Entrée du port (Entrance to the Port), a previously unknown mural discovered at Paul Cezanne's childhood home in Aix-en-Provence

Ville d'Aix-en-Provence / Philippe Biolatto

A mural by Paul Cezanne has been discovered at the artist's family home, Bastide du Jas de Bouffan, in Aix-en-Provence, France.

The previously unknown large-scale artwork by the great Post-Impressionist painter, which experts are referring to as Entrée du port (Entrance to the Port), is in poor condition. It was hidden under layers of wallpaper, plaster and paint.

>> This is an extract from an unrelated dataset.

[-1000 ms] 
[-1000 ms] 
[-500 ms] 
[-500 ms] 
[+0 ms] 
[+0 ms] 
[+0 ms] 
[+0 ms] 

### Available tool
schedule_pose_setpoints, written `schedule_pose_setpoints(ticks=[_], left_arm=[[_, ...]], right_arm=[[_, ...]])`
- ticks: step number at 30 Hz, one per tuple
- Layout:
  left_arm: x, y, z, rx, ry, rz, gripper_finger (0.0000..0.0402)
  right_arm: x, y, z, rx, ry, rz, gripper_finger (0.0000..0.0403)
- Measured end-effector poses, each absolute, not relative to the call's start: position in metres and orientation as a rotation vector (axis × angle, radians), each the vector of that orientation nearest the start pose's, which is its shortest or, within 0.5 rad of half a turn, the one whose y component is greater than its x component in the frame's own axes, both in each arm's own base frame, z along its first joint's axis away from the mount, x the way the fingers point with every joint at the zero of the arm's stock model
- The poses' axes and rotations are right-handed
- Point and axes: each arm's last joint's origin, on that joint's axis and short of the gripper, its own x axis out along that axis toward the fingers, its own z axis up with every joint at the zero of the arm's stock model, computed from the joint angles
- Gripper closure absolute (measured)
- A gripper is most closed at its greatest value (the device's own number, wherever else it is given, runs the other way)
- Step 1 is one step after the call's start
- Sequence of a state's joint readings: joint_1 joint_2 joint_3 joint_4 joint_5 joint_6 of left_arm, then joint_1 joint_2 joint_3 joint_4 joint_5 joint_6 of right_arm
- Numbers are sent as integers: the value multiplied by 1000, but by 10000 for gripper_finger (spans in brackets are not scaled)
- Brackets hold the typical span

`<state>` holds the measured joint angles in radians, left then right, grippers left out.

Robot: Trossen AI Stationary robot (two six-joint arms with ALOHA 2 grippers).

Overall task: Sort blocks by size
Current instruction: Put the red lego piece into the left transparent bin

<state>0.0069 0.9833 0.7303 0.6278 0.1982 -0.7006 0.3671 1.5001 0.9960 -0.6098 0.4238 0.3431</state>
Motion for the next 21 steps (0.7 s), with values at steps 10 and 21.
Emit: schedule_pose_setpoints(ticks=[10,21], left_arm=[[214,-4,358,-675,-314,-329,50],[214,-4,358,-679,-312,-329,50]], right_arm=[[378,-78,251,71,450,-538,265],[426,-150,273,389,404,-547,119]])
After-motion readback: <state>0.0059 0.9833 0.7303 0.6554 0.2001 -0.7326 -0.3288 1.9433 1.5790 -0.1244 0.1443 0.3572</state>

But despite the gaping hole at its center, the composition clearly depicts a harbor scene with boats and buildings set against a streaked white and blue sky.

Contractors uncovered the artwork during renovations at Bastide du Jas de Bouffan last August in preparation for upcoming celebrations centering on Cezanne's connection to Aix.

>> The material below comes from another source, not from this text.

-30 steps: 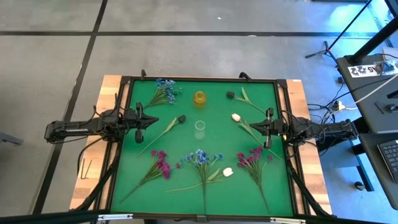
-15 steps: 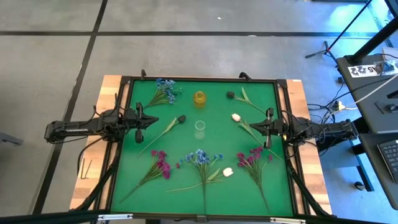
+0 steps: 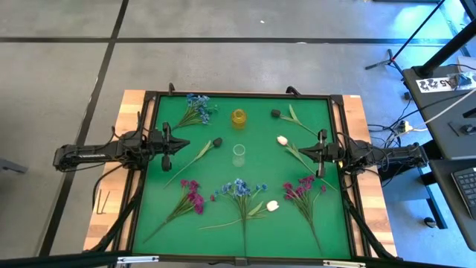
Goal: Sort flowers into vase by color
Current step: Put the top pink tulip into the yellow vase
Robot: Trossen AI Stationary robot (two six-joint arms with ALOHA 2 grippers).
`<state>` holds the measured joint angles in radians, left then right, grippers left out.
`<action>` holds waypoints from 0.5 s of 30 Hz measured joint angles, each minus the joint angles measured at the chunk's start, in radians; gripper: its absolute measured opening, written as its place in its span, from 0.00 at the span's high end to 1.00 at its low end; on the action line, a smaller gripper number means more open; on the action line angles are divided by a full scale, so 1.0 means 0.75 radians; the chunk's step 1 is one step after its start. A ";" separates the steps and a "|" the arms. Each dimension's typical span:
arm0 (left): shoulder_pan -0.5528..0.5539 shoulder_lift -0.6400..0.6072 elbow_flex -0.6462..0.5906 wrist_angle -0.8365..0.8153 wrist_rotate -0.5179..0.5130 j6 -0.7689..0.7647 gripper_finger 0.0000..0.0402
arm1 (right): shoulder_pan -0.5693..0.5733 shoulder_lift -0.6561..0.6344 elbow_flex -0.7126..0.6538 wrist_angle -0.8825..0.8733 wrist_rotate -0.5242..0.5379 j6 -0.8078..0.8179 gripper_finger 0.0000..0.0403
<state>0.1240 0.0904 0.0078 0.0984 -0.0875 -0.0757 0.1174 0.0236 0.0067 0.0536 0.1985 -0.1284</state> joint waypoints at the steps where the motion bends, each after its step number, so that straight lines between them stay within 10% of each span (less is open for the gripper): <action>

In an interview with NPR, Cezanne scholar Mary Tompkins Lewis said she learned about the discovery as part of a small group of experts who visited the property last September. "We were just thunderstruck," Tompkins Lewis said. "It was a very exciting moment."

However, local authorities in Aix only officially announced the find earlier this month. "We were sworn to secrecy," Tompkins Lewis said.

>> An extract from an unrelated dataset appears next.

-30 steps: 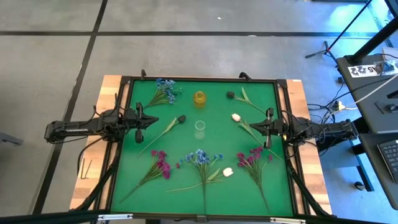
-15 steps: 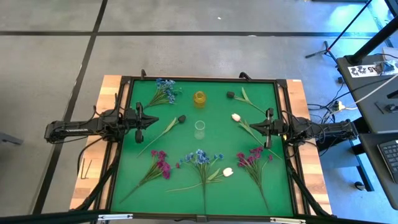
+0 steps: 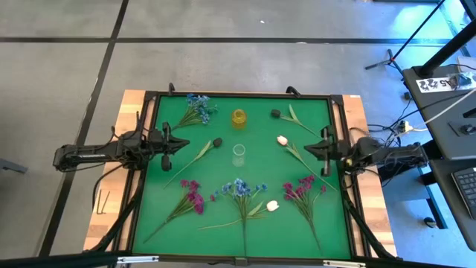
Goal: Sort flowers into vase by color
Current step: Put the top pink tulip into the yellow vase
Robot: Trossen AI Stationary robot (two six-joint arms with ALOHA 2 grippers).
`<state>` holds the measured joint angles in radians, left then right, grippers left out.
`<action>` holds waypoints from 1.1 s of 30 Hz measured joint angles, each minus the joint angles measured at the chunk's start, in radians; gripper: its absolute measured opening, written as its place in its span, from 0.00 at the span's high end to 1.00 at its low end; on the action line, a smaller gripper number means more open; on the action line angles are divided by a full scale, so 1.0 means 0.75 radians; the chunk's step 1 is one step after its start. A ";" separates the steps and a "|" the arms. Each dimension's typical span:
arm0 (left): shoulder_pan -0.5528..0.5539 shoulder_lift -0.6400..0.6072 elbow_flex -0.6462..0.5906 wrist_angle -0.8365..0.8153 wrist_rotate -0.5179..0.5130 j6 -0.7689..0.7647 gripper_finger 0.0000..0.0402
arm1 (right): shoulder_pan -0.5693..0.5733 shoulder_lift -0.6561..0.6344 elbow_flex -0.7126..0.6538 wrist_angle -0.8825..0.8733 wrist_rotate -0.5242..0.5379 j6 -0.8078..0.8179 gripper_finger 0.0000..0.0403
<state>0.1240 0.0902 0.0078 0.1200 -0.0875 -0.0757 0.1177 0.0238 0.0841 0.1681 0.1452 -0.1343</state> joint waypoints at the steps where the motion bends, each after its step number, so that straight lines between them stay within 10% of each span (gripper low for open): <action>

According to the Société Paul Cézanne (Paul Cezanne Association), the composition is one of 14 artworks (counting works in fragments) discovered on the walls of the Grand Salon at the Cezanne family home. The artist's father purchased the property in 1859 and allowed his son to experiment liberally in the space with his brushes and paints over the decade.

The young man took the opportunity to test his skills by imitating the works of other painters including the French artists Gustave Courbet and Nicolas Lancret, and the Dutch artist Jacob van Ruisdael.

"The artwork expands our understanding of how the artist developed his style," said Tompkins Lewis, noting the probable influence of Claude-Joseph Vernet, an 18th-century French painter well known for his harbor scenes, on Cezanne's Entrée du port. "We really see him grow up from a provincial painter trying to please his father to this young rebellious artist who would take on the world in Paris."

In an interview with NPR, Société Paul Cézanne president Denis Coutagne said the other Cezanne murals discovered on the walls of the salon were removed from the property over the years. These works are now housed in various institutions around the world, such as the Musée d'Orsay in Paris, France; the Nakata Museum in Onomichi, Japan; and the Chrysler Museum of Art in Norfolk, Va.

But Coutagne said the fate of Entrée du port will be different.

"This mural that we discovered, we're going to leave it; we're going to keep it there," Coutagne said. "It's the result of continuous restoration work on the Grand Salon, with a view to its reopening in 2025."